*Problem statement*.
Give back the full listing, character for character, with no pictures.

*Available data*.
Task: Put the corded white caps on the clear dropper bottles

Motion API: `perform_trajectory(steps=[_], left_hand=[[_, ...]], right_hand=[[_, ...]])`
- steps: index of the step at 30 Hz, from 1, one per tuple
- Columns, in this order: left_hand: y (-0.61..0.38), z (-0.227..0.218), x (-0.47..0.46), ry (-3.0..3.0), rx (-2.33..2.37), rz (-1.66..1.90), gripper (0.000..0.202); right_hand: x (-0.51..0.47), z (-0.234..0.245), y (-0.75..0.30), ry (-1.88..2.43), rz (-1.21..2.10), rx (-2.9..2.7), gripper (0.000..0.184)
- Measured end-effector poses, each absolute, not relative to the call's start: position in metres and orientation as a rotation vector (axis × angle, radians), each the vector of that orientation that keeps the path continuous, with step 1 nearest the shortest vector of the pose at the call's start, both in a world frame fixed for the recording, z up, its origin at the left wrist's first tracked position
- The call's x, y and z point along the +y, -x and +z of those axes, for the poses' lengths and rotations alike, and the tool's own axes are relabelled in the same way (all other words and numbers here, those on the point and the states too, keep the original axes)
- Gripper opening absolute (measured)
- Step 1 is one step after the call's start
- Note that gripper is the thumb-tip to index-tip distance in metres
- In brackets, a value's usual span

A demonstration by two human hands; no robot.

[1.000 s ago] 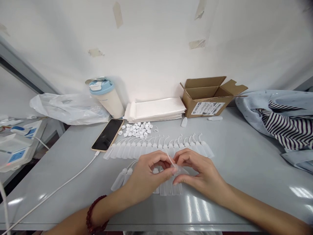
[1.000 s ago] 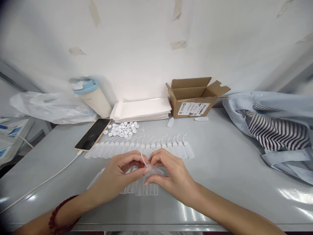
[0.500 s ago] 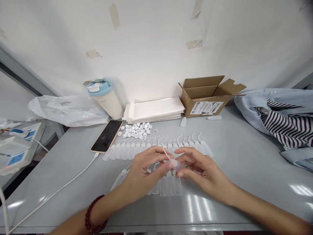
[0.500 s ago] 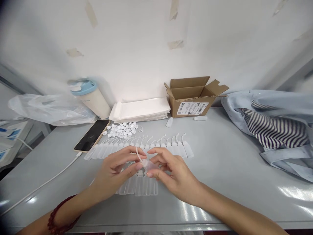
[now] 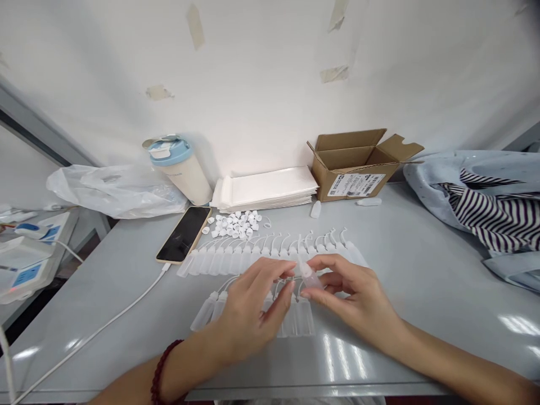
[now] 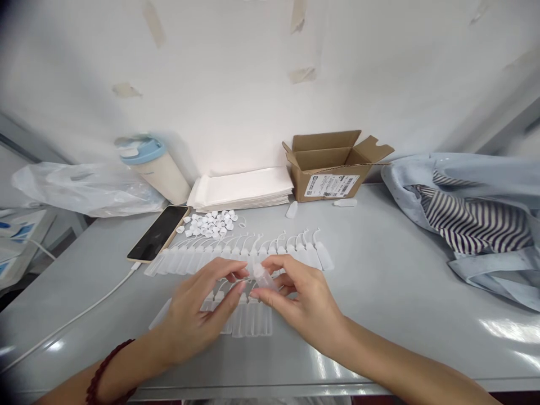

*Response below*.
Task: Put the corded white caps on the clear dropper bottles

Motion API: `perform_trajectory(steps=[_], left_hand=[[_, ...]], right_hand=[[_, ...]])`
- steps: index of the step at 30 Hz, from 1, one per tuple
- Columns, in this order: left_hand: y (-0.61..0.38), z (-0.227..0.218), x (-0.47..0.46), ry (-3.0..3.0), rx (-2.33..2.37), rz (-1.66..1.90), gripper (0.000..0.202); right_hand: x (-0.51..0.47), z (-0.234..0.245), y (-0.75..0.30), ry (-1.88..2.43), rz (-1.21..2.10), rx (-2.9..2.7), gripper (0.000..0.184)
- Measured end-effector poses, each absolute, not relative to the call's start: position in metres and orientation as a rotation vector (axis × angle, radians), each the vector of that orientation that keeps the path continuous, with step 1 nearest the shortest vector of the pose at the call's start, both in a world frame fixed for the recording, z up, its origin at the left wrist's first tracked position
- The call's x, y and z point along the +y, -x and +z of those axes, for the poses' lengths and rotations alike, and the tool's own axes are relabelled in the same way (all other words and numbers here, those on the point and the states too, keep the original axes)
- Gripper opening absolute (measured)
- Step 1 is one step after the call's start
- Note that gripper is the thumb-tip to index-tip distance in metres
- In brackets, a value's usual span

A demonstration by two human hands; no robot.

[1.000 s ago] 
[1.000 s ago] 
[0.500 s ago] 
[0.500 s ago] 
[now] 
[now] 

This finishes the answer to the exercise.